Welcome to the great U S of A! Where your right to life is tied to your productivity.
We’ve normalized a system where healthcare is a perk, not a right. Like a company-branded tote bag or pizza in the breakroom. Need insulin to live? Better hope your employer hasn’t “restructured.” Broke your leg? You better not be unemployed–or you’ll be crawling to the E.R. and then into debt.
It’s cartoonishly dystopian when you think about it. We don’t tie firefighters to employment status. If your house is on fire, they don’t ask if you have a job before putting it out. But if your body is actually on fucking fire? Well, if you don’t have employer-sponsored insurance then best of fucking luck to you!
It’s also a massive scam. Tying healthcare to employment keeps people terrified of quitting, terrified of organizing, and terrified of speaking out. It’s wage-slavery dressed in HR-approved language. “We’re like a family” they’ll say. I’ve heard that one a few times in my life at work. Sure, a family that charges you $600 a month to maybe see a doctor if you’re lucky.

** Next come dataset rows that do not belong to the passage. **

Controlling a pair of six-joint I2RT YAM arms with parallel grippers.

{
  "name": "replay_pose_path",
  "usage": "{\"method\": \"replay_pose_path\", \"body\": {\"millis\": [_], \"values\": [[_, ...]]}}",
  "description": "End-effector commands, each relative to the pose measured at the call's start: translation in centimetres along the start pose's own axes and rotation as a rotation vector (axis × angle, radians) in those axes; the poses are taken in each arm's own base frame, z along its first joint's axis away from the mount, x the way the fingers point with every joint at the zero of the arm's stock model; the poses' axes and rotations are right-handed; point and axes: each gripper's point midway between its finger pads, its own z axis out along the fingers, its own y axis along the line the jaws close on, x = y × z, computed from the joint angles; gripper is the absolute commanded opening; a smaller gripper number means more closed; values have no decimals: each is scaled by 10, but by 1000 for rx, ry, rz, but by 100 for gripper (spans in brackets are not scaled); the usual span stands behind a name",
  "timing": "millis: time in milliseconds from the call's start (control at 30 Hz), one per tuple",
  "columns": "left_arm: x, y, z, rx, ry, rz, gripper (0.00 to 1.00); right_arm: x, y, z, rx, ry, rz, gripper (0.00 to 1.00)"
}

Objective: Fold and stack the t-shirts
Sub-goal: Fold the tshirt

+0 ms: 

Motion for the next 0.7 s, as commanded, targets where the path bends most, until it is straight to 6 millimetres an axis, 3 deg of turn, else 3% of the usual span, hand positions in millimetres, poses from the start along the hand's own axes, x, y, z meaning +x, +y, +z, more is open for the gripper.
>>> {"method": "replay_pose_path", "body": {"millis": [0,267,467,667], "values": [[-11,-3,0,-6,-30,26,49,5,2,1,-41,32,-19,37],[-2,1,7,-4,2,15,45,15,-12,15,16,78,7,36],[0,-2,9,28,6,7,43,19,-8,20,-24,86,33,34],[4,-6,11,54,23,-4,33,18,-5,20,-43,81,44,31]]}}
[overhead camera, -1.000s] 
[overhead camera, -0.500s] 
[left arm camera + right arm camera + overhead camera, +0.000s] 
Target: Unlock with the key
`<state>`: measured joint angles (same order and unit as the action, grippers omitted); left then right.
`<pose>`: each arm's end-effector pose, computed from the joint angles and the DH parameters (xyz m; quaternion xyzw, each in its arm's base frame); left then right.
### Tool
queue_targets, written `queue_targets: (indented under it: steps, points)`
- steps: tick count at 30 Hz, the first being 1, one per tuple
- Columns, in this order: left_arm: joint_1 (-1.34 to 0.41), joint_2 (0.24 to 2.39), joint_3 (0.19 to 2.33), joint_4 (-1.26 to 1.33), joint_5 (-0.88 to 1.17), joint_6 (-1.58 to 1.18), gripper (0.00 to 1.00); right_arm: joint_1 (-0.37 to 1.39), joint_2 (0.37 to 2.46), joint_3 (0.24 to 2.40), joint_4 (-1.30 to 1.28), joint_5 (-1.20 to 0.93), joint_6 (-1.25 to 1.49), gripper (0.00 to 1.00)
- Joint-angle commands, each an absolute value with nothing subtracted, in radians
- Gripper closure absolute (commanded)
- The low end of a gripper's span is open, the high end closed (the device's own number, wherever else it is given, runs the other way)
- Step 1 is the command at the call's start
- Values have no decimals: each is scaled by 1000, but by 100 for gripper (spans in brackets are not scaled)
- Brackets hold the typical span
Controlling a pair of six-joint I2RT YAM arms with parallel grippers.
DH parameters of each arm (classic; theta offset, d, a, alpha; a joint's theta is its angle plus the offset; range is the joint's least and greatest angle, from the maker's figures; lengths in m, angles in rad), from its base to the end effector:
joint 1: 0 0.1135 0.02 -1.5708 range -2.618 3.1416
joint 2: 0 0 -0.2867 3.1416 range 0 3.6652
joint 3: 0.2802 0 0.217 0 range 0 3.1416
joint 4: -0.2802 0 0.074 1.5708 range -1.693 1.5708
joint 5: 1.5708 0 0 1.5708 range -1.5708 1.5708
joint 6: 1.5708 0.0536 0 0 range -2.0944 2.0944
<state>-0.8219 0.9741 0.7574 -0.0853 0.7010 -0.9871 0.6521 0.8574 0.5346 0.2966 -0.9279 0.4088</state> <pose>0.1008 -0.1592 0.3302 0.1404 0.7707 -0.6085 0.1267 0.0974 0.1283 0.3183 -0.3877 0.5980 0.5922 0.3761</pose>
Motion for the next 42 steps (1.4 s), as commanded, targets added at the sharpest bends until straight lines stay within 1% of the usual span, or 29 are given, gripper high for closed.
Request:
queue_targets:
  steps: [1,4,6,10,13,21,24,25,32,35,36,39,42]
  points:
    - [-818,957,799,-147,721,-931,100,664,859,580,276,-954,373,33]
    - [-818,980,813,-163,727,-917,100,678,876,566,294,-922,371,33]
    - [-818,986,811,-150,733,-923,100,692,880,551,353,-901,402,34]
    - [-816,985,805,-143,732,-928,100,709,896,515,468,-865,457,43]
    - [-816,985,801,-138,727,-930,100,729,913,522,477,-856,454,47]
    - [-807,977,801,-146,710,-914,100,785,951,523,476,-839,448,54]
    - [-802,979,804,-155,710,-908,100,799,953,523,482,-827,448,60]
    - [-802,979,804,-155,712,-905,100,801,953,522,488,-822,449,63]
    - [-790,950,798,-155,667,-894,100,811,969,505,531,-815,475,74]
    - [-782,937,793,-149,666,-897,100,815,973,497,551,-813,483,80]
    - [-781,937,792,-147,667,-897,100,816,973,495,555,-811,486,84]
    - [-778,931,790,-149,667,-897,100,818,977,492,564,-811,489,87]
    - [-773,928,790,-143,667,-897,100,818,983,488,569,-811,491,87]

And don’t get me started on COBRA, the cruel joke of a system where you can keep your insurance after being laid off–by paying both your premium and the employer’s. As if anyone newly unemployed has a few extra grand lying around for monthly premiums. That’s not a bridge, it’s a toll road to bankruptcy.
Other countries keep healthcare as a basic human right. The USA treats it like a prize you can earn for being useful to capitalism.
Sick? Get a job. Too sick to work? Die quietly.
Let’s stop pretending this is normal. Let’s stop congratulating companies for offering healthcare, as if that makes them moral. The bare minimum shouldn’t feel like a gift.
Healthcare shouldn’t be a reward for surviving capitalism.
It should be a fucking right.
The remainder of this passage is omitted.